Verbena's 1999 Capitol debut, Into the Pink, sounds beholden to producer Dave Grohl's alt-rock background, and by 2003's disjointed La Musica Negra, they sounded lost and desperate, probably all too aware their career was dead. In 2005, Bondy chucked it. He sold his Marshall stacks and electric guitars — except a $150 Alvarez — and moved to rural upstate New York, done with trying to earn a living making music.

As fortune would have it, Bondy married Clare Felice just as her brothers (who record as the Felice Brothers) were embarking on their own musical journey. Before long, Bondy returned with an acoustic guitar and harmonica for his rustic 2007 solo debut, American Hearts.

"They're partly responsible for this," says Bondy of Felice's brothers. "They were being born right when I moved back to New York from Los Angeles. I think some of what they were doing rubbed off on me in terms of they don't give a fuck. They only do what they want to do."

Rededicated to his craft, he gave up trying to please anyone but himself and began working a country strum with a dark, gothic undercurrent. American Hearts opened some ears, but ultimately Bondy felt constrained by the singer-songwriter genre. He longed to front a band, though he couldn't afford one at first.

Bondy finally assembled a band last year, and with guitarist Ian Felice's help, he recorded his second album, When the Devil's Loose. Released in September, it features greater sonic depth and detail, abetted by the warmth of the live-in-the-studio recording ethos. From the title track, which counsels not to "carry the doom of the living and the dying," to the folksy unrest of "Oh the Vampyre" and the brooding martial murder-ballad lope of train song "The Coal Hits the Fire," When the Devil's Loose evokes a forbidding, dimly lit world slowly making its way into the light.

It's little surprise then to discover these tales of lives on the brink or in transit dovetail with the dissolution of Bondy's marriage. But he hesitates to call it a breakup album.
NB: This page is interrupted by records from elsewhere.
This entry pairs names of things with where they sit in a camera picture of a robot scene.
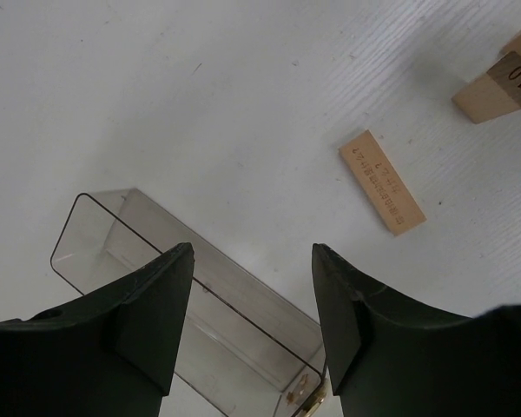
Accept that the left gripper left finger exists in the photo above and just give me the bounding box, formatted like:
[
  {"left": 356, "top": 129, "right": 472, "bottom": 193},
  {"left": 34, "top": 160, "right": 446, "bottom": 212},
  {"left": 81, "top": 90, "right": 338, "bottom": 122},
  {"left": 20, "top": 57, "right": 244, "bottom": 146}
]
[{"left": 0, "top": 243, "right": 195, "bottom": 416}]

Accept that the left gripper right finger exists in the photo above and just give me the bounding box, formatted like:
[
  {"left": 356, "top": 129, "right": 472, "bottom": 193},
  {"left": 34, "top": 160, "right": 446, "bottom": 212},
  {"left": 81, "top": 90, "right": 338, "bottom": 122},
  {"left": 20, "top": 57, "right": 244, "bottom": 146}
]
[{"left": 312, "top": 244, "right": 521, "bottom": 416}]

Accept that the clear plastic box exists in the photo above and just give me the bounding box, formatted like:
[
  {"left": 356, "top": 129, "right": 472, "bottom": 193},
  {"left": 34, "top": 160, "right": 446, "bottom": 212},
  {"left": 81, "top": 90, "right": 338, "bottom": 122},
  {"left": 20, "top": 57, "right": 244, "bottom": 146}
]
[{"left": 50, "top": 189, "right": 327, "bottom": 416}]

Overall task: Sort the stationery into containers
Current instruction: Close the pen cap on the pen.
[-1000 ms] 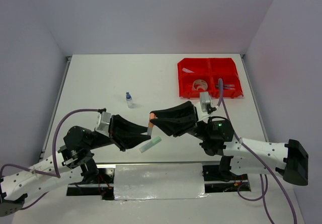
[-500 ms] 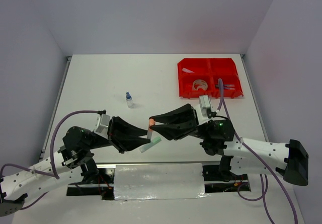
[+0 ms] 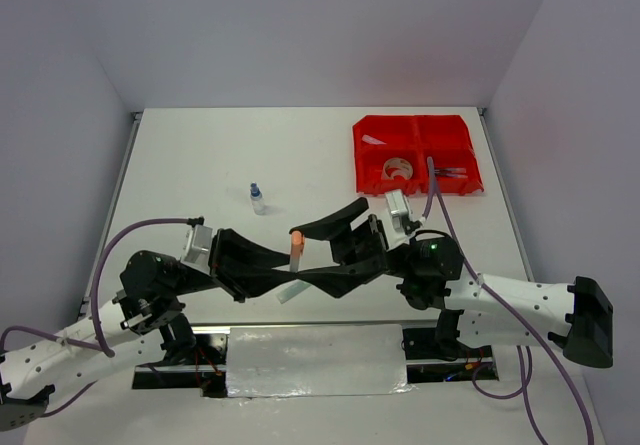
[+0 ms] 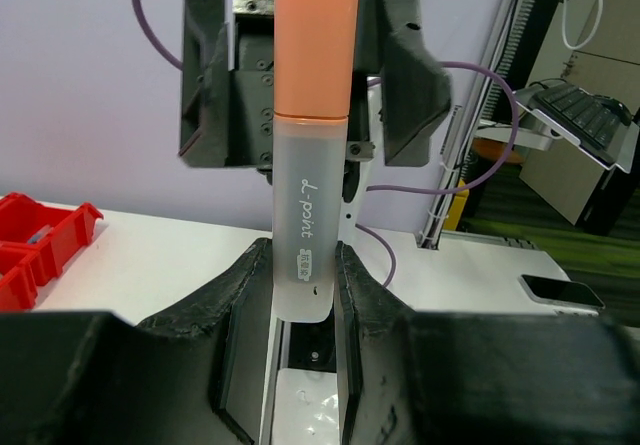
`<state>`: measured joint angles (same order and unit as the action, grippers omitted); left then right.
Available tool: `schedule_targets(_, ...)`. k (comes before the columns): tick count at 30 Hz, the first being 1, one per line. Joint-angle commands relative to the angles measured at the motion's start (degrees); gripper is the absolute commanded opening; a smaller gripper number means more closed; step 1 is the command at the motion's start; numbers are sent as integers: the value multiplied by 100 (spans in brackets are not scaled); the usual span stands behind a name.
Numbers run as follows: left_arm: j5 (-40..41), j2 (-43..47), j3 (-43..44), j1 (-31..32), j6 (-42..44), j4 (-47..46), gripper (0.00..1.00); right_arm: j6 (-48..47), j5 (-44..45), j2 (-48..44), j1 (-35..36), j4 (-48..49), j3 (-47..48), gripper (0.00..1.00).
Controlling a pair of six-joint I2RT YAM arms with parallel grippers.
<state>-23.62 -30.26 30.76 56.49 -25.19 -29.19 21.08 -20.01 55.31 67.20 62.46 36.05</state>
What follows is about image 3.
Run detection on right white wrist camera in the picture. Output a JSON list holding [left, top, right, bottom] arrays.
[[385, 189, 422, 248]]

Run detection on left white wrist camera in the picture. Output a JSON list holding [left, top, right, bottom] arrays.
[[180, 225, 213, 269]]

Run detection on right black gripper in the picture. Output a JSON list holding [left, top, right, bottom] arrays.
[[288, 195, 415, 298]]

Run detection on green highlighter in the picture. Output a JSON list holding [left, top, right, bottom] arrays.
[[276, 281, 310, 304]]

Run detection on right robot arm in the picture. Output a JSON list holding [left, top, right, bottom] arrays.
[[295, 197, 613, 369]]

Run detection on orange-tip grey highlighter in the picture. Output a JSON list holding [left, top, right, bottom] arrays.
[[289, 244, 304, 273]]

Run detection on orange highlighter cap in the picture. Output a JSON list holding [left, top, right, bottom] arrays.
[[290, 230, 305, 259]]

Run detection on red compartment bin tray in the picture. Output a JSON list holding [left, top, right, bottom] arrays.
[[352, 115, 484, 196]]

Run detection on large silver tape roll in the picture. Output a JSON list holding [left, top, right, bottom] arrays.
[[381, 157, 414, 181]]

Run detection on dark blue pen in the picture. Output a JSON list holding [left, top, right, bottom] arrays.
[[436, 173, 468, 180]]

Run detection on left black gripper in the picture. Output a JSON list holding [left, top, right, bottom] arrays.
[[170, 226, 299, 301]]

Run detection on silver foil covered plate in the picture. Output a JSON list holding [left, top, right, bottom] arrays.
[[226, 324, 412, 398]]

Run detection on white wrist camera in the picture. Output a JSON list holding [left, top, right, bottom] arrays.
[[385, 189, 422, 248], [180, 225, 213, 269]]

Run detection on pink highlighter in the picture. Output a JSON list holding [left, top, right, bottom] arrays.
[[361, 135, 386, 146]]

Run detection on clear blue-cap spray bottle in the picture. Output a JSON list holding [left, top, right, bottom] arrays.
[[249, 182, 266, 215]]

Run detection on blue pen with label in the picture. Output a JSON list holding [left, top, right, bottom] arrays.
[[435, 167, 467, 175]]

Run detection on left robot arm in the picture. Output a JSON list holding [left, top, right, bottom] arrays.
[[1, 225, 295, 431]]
"I didn't want to tout it as that because I think it's a funny thing to call a record," says Bondy. "I want people to attach what they want to attach to it. I don't want anybody to be told how to feel about something. I was unconsciously or self-consciously careful about making things too obvious. The songs are partly about that, though not all about that."

It was a hard-earned triumph to win back his musical innocence, and he does what he can to retain it, surrounding himself with people he likes and who make him laugh.

Bondy wants people to like his music, but he knows he has little control over who might hear it or what they might think, so it's a waste to worry about it. There's just no accounting for taste.

"People listen to my album and think it's sad, depressing and doomed," says Bondy. "Yet they'll watch Law & Order every night. I feel like I'm an outsider. It's like that classic situation where you're in a movie and what you laugh at, nobody laughs at, and what you find to be terribly sad, people laugh at. I've definitely had some very dissonant moments in movie theaters with my fellow man."